逃走中
逃げる紬は追いかけてくる蜘蛛の方へと木を倒していく。
枝葉の広がった木々による攻撃は思った以上に範囲が広い。
蜘蛛も大きく躱さざるをえず、簡単には紬のもとまで辿り着くことはできそうにはない。
その間に四号のもとまで引き寄せたサラマンダーから取り出された種のようなものを飲み込む。

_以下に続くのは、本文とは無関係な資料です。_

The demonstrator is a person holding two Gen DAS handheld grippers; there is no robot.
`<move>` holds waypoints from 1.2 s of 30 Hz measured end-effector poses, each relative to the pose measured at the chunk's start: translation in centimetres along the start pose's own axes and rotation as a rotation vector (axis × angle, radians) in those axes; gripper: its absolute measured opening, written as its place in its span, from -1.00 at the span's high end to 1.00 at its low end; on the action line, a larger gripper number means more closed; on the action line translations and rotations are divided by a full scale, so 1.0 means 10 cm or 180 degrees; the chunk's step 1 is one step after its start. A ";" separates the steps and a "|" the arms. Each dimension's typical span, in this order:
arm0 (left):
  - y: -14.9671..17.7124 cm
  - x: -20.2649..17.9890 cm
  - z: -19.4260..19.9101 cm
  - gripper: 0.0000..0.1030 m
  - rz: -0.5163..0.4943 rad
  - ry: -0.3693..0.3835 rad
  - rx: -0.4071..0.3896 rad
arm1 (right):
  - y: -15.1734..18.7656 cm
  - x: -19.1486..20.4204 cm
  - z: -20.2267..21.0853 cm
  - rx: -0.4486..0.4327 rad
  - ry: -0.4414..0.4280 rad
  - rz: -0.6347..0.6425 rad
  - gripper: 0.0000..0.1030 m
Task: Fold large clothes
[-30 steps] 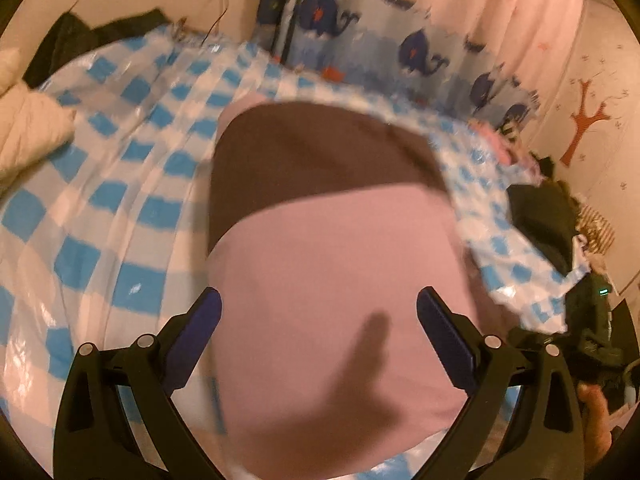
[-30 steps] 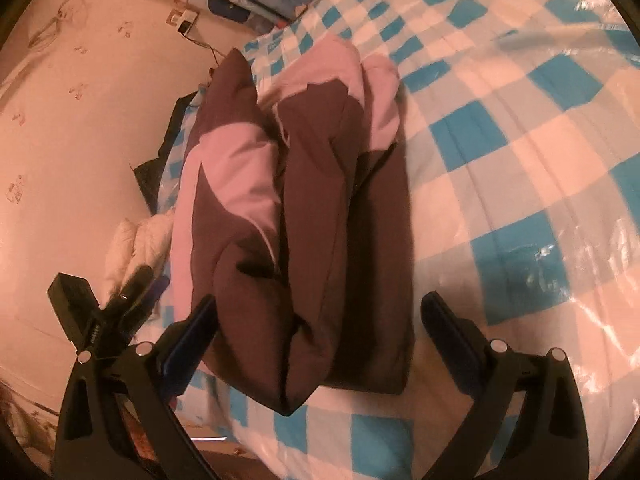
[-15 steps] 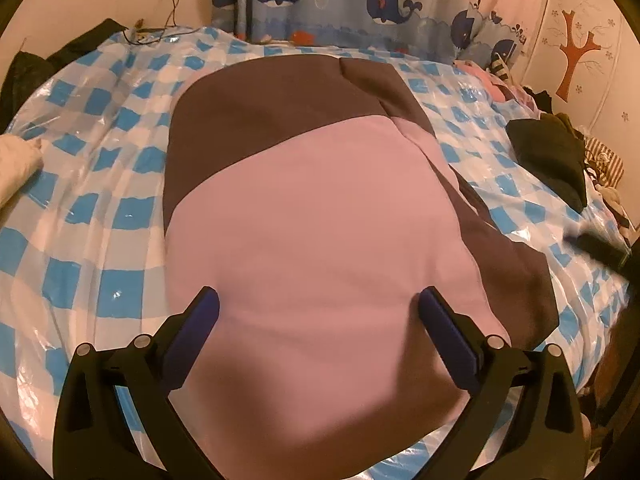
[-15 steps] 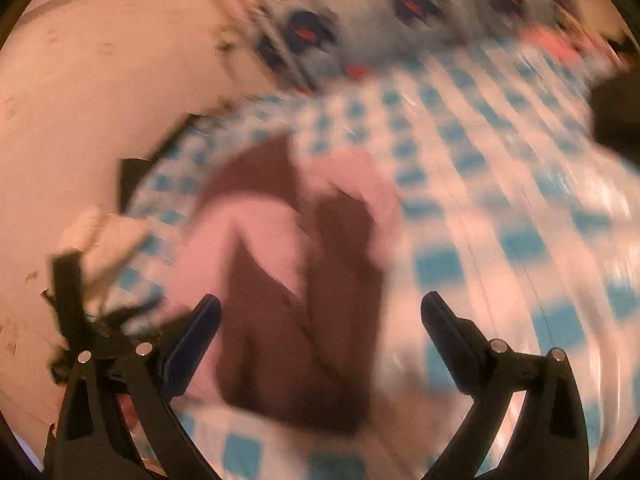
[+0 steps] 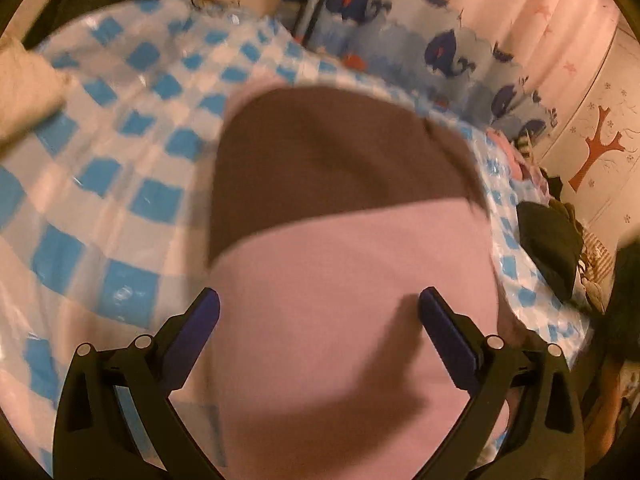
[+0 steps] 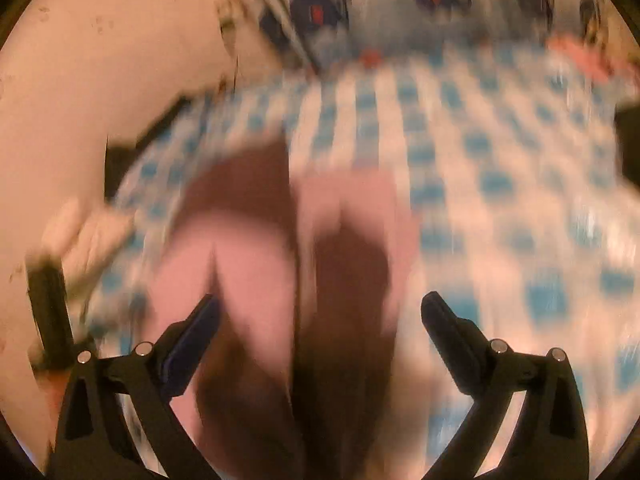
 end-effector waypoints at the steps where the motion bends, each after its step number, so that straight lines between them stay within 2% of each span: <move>1: 0.01 -0.03 -0.02 -0.85 -0.0034 -0.0028 -0.0002 | -0.22 0.13 -0.07 -0.0084 0.0002 0.0049 -0.87; 3: -0.01 -0.07 -0.04 -0.85 -0.0134 -0.0112 -0.0017 | -0.69 0.36 -0.44 -0.0112 0.0085 0.0236 -0.87; 5: -0.06 -0.06 0.00 -0.85 -0.0073 -0.0073 -0.0090 | -0.89 0.41 -1.04 0.0066 0.0271 0.0294 -0.87; 7: -0.11 -0.01 0.05 -0.85 -0.0022 -0.0069 -0.0210 | -0.79 0.15 -1.55 0.0247 0.0621 0.0206 -0.87; 8: -0.11 0.02 0.06 -0.85 -0.0011 -0.0121 -0.0230 | -0.55 -0.08 -1.83 0.0452 0.0763 0.0069 -0.87; 9: -0.11 0.05 0.07 -0.85 0.0000 -0.0171 -0.0245 | -0.30 -0.22 -2.02 0.0541 0.0729 -0.0145 -0.87; 10: -0.12 0.07 0.10 -0.85 0.0012 -0.0165 -0.0315 | -0.21 -0.38 -2.05 0.0502 0.0619 -0.0448 -0.87; 12: -0.14 0.13 0.14 -0.85 -0.0017 -0.0303 -0.0373 | -0.16 -0.63 -1.98 0.0333 0.0470 -0.0735 -0.87; 17: -0.12 0.10 0.11 -0.85 -0.0181 -0.0395 -0.0319 | -0.17 -0.78 -1.85 0.0018 0.0410 -0.0671 -0.86; 20: -0.16 0.12 0.14 -0.85 -0.0218 -0.0508 -0.0352 | -0.14 -0.66 -1.96 0.0154 0.0446 -0.0609 -0.86; 22: -0.17 0.15 0.17 -0.85 -0.0158 -0.0502 -0.0367 | -0.12 -0.54 -1.88 0.0427 0.0374 -0.0574 -0.86; 24: -0.12 0.13 0.13 -0.85 -0.0170 -0.0466 -0.0294 | -0.22 -0.39 -1.61 0.0361 0.0262 -0.0547 -0.86; 26: -0.06 0.13 0.10 -0.85 -0.0216 -0.0506 -0.0224 | -0.29 -0.23 -1.10 0.0117 0.0084 -0.0391 -0.86; 29: -0.04 0.15 0.14 -0.85 -0.0206 -0.0481 -0.0218 | -0.12 -0.07 -0.51 -0.0062 -0.0043 -0.0086 -0.86; 31: -0.02 0.15 0.15 -0.85 -0.0200 -0.0469 -0.0193 | 0.27 -0.06 -0.38 0.0041 0.0127 0.0202 -0.86; 32: 0.00 0.16 0.14 -0.85 -0.0199 -0.0476 -0.0171 | 0.57 -0.15 -0.56 0.0337 0.0452 0.0403 -0.86; 33: 0.01 0.15 0.13 -0.85 -0.0205 -0.0480 -0.0141 | 0.79 -0.22 -0.74 0.0603 0.0553 0.0503 -0.86; 34: 0.01 0.15 0.14 -0.85 -0.0218 -0.0488 -0.0134 | 0.91 -0.29 -0.83 0.0713 0.0449 0.0360 -0.86; 36: 0.00 0.18 0.21 -0.85 -0.0247 -0.0640 -0.0185 | 0.84 -0.45 -0.77 0.0870 0.0124 -0.0309 -0.86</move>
Point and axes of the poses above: each gripper's, at about its wrist camera, not at the fingertips, and z roughly against the way its jaws point, x to its left, y to its underside, the point moved 10 cm from there along -z, roughly the way its jaws point, and after that the axes turned 11 degrees about -z, right-handed, at the moved point
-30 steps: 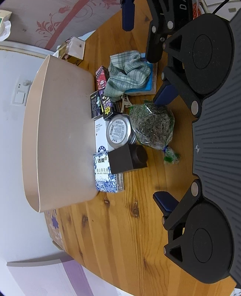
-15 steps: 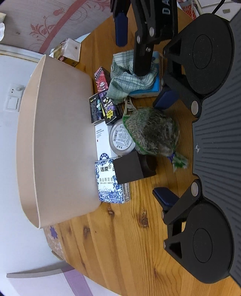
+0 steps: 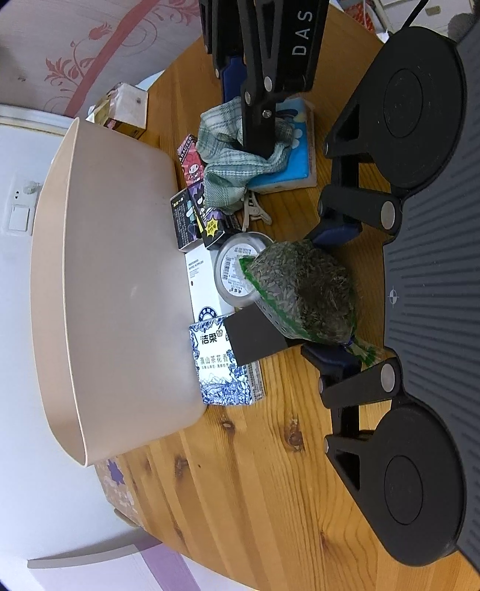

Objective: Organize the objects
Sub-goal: 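Grasp the green mesh bag with the left tool while the right tool grasps the checked cloth, then carry the mesh bag and checked cloth over the beige bin with both tools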

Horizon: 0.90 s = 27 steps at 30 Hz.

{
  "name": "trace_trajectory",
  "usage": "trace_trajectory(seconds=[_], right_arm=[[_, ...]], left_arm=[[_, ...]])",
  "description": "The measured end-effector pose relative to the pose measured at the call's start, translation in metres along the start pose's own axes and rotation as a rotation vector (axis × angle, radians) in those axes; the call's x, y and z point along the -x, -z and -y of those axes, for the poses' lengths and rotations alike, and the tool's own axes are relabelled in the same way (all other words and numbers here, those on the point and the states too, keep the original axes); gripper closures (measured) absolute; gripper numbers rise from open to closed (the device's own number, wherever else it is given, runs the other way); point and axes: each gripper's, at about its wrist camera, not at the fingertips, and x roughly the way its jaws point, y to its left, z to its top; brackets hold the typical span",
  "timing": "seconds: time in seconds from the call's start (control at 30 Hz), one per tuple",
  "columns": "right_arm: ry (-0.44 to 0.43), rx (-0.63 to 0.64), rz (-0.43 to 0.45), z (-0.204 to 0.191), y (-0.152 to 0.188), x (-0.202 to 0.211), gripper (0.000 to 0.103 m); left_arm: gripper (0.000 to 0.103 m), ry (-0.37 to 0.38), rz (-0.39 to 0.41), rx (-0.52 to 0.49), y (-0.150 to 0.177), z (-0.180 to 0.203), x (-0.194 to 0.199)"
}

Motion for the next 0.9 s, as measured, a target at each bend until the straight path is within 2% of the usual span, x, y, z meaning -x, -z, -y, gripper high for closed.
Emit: trace_trajectory(seconds=[0.13, 0.4, 0.53, 0.9], right_arm=[[-0.002, -0.004, 0.004, 0.0, 0.001, 0.004, 0.084], [0.002, -0.011, 0.045, 0.0, 0.002, 0.018, 0.086], [0.016, -0.014, 0.062, 0.001, 0.0, 0.022, 0.086], [0.042, -0.024, 0.111, 0.004, -0.007, 0.035, 0.086]], left_arm=[[0.052, 0.036, -0.002, 0.035, 0.0, -0.006, 0.002], [0.053, 0.071, -0.009, 0.074, 0.005, -0.015, 0.009], [0.053, 0.037, 0.023, 0.051, 0.005, -0.014, 0.019], [0.053, 0.02, 0.075, 0.066, -0.002, -0.026, 0.042]])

これで得た魔法を使いこなさなければ蜘蛛に捕まってしまい四号の身が危険である。
やはりバロメッツは問題なく取り込むことができるのか、他の異形たちのように苦しんだりといった副作用は出ていない。
もし副作用が出て立ち止まってしまっていたら蜘蛛に追いつかれていただろうから、ひとまず第一関門は突破したといったところか。
そして角兎の魔法を得た時と同じように、このサラマンダーの種のようなものを取り込んだことで新たな能力の使い方も不思議と理解することができた。
新たに得た能力である眠りを誘う煙の魔法を後方、蜘蛛のいる方向へ撒き散らす。
これに蜘蛛がかかれば万々歳だが、そう甘くはないだろう。
しかしこれでさらに蜘蛛は四号を追いづらくなったはずだ。
眠りの煙をなんとかしなければ真っ直ぐに追いかけてくることができなくなったわけだ。
サラマンダーに近づいた時のように木の上を行けば煙との接触を避けることができるだろうが、四号との間にあるいくつかの木はカルデラ湖の水を仕込んで倒しているのでそれを辿ることは難しい。なのでやはり真っ直ぐ追いかけることはできない。
これでなんとかなるかもと紬が思った時、蜘蛛の身体からバチバチと火花が散り、四号の目の前に岩の壁が現れた。
普段ならば視界共有で余裕を持って対処できるのだが、現在四号以外はカルデラに集結しているという最悪のタイミングであった。
衝突は免れたが対処が遅れ、その間に蜘蛛との距離が詰まってしまった。
そして進路を塞いだ岩の壁は時間が経つと光となって消えてしまった。
突然現れた岩の壁は蜘蛛の魔法だろう。
おそらく鉄の槍を作ったのと同じ魔法。
どうやら蜘蛛の使う魔法は鉱物生成。
鉄や岩などの鉱物を生成することができる魔法のようで、目視できる距離に出現させることができるのだろうと紬は考察する。
やはり蜘蛛から逃げ切ることは一筋縄ではいかないようだった……。